03/05/2023 di Nicole Volpe

Che ruolo hanno i social network e le piattaforme digitali nello sviluppo del pensiero autonomo? Dalla loro nascita, siamo sempre stati convinti che fossero uno strumento di democrazia. Un luogo virtuale dove poter trovare qualsiasi tipo di informazione e poter parlare liberamente di qualsiasi argomento.

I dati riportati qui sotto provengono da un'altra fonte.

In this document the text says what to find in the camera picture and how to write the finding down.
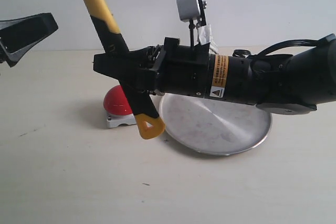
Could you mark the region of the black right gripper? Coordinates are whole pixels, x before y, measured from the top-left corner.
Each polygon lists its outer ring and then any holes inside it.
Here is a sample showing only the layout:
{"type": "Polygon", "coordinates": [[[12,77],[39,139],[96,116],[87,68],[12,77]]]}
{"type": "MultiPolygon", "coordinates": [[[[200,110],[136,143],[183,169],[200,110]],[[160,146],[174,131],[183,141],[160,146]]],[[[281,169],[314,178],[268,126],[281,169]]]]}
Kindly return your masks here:
{"type": "Polygon", "coordinates": [[[209,46],[184,46],[178,38],[166,37],[163,45],[125,55],[96,54],[93,70],[132,90],[202,98],[208,81],[209,46]]]}

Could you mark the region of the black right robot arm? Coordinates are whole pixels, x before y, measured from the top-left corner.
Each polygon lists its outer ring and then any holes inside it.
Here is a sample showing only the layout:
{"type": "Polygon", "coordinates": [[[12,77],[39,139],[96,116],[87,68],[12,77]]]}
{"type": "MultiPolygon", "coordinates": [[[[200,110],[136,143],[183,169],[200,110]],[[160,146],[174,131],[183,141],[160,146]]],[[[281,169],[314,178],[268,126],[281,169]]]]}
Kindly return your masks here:
{"type": "Polygon", "coordinates": [[[283,41],[255,55],[236,49],[226,56],[208,49],[166,38],[162,45],[126,54],[97,54],[93,69],[120,82],[137,114],[152,115],[144,100],[150,94],[239,103],[286,115],[307,114],[335,101],[334,34],[283,41]]]}

Eppure, a nostre spese, nel corso degli anni abbiamo sperimentato che non sempre questi aspetti corrispondono alla verità: i confronti sono diventati scontri, le opinioni sono diventate polarizzanti, il pensiero comune è diventato dominante e “la legge dell’algoritmo” prevale su tutto.

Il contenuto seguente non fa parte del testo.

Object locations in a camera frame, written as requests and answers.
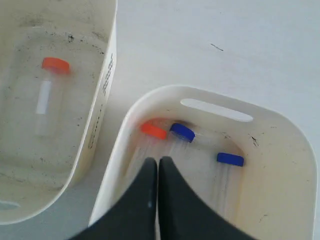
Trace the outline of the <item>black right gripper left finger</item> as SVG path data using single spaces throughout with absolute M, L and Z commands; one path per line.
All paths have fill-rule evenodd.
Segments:
M 146 158 L 135 179 L 98 221 L 73 240 L 154 240 L 157 209 L 157 163 Z

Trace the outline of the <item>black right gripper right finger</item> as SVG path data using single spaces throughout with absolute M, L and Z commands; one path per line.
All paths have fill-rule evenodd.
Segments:
M 169 156 L 158 166 L 158 221 L 162 240 L 253 239 L 208 207 Z

Di questa tendenza si è accorto Michele Santoro, che ha deciso non solo di fornire – con la sua app Servizio Pubblico – un’informazione libera ai suoi lettori, ma di offrire loro anche un luogo di incontro fisico e di riflessione condivisa nel corso della Staffetta dell’Umanità, che si svolgerà in tutta Italia il prossimo 7 maggio.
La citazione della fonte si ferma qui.